Use a command line editor such as ‘vi’  or ‘emacs’. Here are some cheat notes to get you started:

Home Folder

For Tosun: Home Folder is located at /cta/users/username/. For SunHPC: Home Folder is located at /home/username/. This folder is for long term storage to keep your job files. It is a general purpose distributed file system.

Application software

To see a list of application software that is installed on the HPC, type the the module avail command from your ssh console once you have logged in. This will give a list of applications, along with their version numbers.

If you want any other software installed, or a different version, send a request email suhpcadmin@sabanciuniv.edu. Please include a detailed information about the software like web page, version, license etc.

Some software will only run on a single processor, in which case you will probably not see any speedup from running the software on the supercomputer compared to running it on your desktop, unless it requires large memory. However, many standard software packages can take advantage of multiple processors, or have parallel versions (e.g. using MPI) that can. Check the user guide for the software.

Slurm queuing system

HPCs that are shared among many users typically use a job scheduler system such as Slurm, Torque, SGE or Moab to manage submission and execution of jobs.

The user needs to create a job script which specifies both the required compute resources, libraries and the job’s application that is to be run.

The script is then should be submitted to the job management system (queueing system) and if the requested resources (processors, memory, etc) are available on the system, the job will run.

If not, it will be put on hold in the queue until the resources become available again. In order to provide a fair share of the resources among users, the priority of jobs in the queue may be varied based on how much resources someone has used, is demanding now, how fast all the jobs can be completed, and so it is possible that jobs may not run in the order in which they have been submitted to the queue.
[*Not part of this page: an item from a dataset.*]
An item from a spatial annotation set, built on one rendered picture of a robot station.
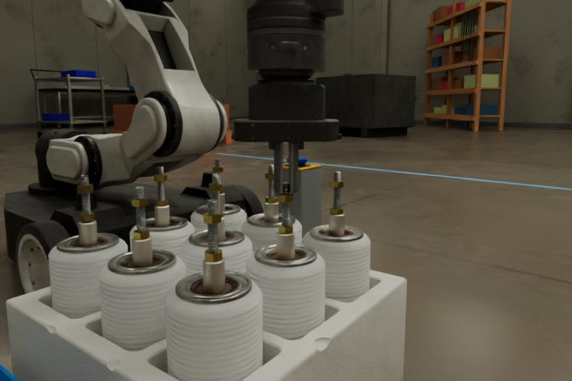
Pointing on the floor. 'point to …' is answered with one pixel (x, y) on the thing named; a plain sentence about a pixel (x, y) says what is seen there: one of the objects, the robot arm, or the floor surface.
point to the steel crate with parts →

Users must have a basic understanding of the queueing system, how to create the job submission script, as well as check its progress or delete a job from the queueing system. Some example scripts are available to you şn the system. You can see the example scripts directory location in the welcome message of the Login Node.

Running jobs

As mentioned, the jobs are managed by a Resource Manager in the HPC Cluster. You need to provide the Resource Manager the script that you wrote using the sbatch command at the Login Node.